8 Haced pues frutos dignos de penitencia.

9 Y dejáos de decir interiormente: Tenemos por padre á Abraham; porque yo os digo, que poderoso es Dios para hacer que nazcan de estas mismas piedras hijos á Abraham.

10 Mirad que ya la segur está aplicada á la raiz de los árboles. Y todo arbol que no produce buen fruto, será cortado, y echado al fuego.

11 Yo á la verdad os bautizo con agua para moveros á la penitencia; pero el que ha de venir [1] despues de mí, es mas poderoso que yo, y no soy yo digno siquiera de llevarle las sandalias [2]: él es quien ha de bautizaros en el Espíritu santo, y en el fuego [3].

12 Él tiene en sus manos el bieldo; y limpiará perfectamente su era: y su trigo le meterá en el granero, mas las pajas quemarálas en un fuego inextinguible.

13 Por este tiempo vino Jesus de Galilea al Jordan en busca de Juan, para ser de él bautizado.

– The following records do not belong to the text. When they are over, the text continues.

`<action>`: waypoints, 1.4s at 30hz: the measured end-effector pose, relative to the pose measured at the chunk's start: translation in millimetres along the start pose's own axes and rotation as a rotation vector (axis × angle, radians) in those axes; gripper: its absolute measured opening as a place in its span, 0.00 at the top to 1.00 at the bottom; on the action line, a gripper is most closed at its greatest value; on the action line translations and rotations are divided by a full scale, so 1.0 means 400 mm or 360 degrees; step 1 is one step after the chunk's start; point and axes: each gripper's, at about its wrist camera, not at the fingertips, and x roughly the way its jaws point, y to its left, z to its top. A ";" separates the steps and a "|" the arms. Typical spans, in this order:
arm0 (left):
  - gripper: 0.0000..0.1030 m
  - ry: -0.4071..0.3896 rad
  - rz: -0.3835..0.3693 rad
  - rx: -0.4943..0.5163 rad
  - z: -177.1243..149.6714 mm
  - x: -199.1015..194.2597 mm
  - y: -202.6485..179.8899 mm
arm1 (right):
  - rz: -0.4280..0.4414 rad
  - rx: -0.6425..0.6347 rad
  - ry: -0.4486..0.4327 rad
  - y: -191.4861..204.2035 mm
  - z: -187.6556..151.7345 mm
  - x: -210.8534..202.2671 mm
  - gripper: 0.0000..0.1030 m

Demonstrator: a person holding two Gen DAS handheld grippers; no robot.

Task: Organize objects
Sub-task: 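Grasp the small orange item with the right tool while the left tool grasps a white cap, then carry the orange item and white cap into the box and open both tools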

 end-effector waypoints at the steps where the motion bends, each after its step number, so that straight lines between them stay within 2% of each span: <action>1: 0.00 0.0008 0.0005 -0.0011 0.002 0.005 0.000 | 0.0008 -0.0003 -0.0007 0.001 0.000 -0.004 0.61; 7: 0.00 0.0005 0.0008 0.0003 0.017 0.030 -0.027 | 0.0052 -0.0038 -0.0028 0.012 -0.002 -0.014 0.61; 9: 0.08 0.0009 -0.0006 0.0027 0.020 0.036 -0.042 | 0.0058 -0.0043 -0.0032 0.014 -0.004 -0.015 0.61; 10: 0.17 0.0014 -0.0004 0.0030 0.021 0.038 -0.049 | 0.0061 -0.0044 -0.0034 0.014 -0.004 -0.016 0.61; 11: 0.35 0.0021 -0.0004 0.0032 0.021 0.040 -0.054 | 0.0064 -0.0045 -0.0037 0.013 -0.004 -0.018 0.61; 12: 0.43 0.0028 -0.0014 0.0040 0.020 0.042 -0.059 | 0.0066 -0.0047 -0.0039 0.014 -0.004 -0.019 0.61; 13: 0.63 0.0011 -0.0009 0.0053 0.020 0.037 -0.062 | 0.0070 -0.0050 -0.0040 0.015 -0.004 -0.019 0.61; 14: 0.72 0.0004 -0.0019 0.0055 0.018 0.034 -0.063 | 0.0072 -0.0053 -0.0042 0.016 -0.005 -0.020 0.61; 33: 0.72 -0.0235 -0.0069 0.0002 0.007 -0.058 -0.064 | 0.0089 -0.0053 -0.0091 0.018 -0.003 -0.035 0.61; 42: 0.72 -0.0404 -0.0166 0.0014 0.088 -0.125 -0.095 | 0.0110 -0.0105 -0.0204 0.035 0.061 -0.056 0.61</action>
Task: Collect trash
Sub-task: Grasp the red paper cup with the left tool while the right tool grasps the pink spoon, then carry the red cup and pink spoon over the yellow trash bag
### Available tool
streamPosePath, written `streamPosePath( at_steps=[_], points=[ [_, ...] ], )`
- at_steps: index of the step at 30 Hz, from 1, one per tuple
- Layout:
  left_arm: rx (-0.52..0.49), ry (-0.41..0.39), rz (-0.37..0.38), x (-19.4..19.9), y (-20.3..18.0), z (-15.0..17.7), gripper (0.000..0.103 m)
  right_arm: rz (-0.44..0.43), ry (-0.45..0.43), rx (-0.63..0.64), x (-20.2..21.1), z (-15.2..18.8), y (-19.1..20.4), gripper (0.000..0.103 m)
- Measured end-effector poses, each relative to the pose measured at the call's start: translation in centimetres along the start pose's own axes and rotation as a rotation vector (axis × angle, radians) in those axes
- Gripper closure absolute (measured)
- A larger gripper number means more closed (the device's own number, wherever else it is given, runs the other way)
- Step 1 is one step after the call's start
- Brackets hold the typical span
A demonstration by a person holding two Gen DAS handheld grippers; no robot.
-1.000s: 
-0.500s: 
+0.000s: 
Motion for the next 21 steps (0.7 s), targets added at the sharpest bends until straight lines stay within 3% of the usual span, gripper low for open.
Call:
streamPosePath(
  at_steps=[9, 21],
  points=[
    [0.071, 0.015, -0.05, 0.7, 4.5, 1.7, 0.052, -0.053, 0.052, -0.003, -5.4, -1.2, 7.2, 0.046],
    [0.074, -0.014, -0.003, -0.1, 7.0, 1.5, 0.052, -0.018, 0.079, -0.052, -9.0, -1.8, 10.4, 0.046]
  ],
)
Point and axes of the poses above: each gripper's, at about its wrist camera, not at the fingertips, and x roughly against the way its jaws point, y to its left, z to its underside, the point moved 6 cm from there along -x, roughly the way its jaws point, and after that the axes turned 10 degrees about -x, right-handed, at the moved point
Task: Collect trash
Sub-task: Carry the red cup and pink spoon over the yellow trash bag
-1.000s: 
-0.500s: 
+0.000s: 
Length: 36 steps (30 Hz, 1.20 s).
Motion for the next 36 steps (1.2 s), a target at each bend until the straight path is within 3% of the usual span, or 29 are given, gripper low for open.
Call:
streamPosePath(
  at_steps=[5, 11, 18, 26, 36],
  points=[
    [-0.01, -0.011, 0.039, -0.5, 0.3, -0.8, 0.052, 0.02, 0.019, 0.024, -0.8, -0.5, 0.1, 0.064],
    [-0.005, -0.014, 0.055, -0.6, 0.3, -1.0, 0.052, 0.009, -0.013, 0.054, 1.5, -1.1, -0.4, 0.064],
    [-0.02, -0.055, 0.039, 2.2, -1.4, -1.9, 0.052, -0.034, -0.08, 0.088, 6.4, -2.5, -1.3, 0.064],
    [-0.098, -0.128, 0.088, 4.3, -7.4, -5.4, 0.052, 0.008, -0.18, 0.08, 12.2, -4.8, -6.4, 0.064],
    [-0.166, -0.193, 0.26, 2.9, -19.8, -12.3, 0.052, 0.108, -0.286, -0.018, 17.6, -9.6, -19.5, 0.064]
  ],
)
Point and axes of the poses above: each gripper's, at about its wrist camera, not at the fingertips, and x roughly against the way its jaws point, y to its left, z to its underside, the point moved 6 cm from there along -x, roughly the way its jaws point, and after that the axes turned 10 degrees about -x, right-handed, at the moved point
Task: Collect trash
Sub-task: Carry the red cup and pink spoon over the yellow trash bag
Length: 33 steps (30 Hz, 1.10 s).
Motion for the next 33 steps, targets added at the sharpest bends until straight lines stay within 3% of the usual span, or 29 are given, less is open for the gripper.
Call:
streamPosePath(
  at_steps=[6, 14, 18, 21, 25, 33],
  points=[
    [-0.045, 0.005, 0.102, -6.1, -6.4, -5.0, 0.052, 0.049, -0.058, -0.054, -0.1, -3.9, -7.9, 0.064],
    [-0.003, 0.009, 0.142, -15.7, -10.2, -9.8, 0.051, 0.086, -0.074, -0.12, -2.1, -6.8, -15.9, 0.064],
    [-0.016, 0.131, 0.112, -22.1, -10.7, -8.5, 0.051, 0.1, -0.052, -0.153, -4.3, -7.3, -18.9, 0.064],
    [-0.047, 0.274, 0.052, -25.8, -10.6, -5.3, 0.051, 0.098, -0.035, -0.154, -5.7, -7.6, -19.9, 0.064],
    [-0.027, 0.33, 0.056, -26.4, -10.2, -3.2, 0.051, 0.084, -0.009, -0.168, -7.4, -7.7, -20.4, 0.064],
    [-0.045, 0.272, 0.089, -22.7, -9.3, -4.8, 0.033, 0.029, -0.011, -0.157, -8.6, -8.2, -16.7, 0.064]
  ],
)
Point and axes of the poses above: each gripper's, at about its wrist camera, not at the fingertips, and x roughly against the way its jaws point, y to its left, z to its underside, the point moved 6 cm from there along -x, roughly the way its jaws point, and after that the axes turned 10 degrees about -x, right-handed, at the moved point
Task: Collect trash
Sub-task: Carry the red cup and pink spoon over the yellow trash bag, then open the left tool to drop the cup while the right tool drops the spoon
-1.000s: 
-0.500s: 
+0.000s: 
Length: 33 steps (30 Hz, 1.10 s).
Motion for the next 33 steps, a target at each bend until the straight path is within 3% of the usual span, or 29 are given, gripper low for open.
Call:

  1. El que se manifestará despues de mí:
  2. O de llevar su calzado. Solea significa un calzado que solo defiende la planta del pié; calceus el que cubre el pié; y la misma diferencia se vé en las voces griegas ὑποδήμα y ςανδάλιον. Entre los orientales hay la costumbre de que el criado lleve el calzado con que su amo entra en las casas ó en el templo, quitándole el otro, por si ha tocado alguna cosa sucia.
  3. Aquí hay la figura endiade. El substantívo igne hace las veces del adjetivo igneo, es lo mismo que decir, con el fuego del Espíritu santo, esto es, con el fuego de su amor, etc. Véase Marc. 1. v. 8.—Luc. I. v. 33.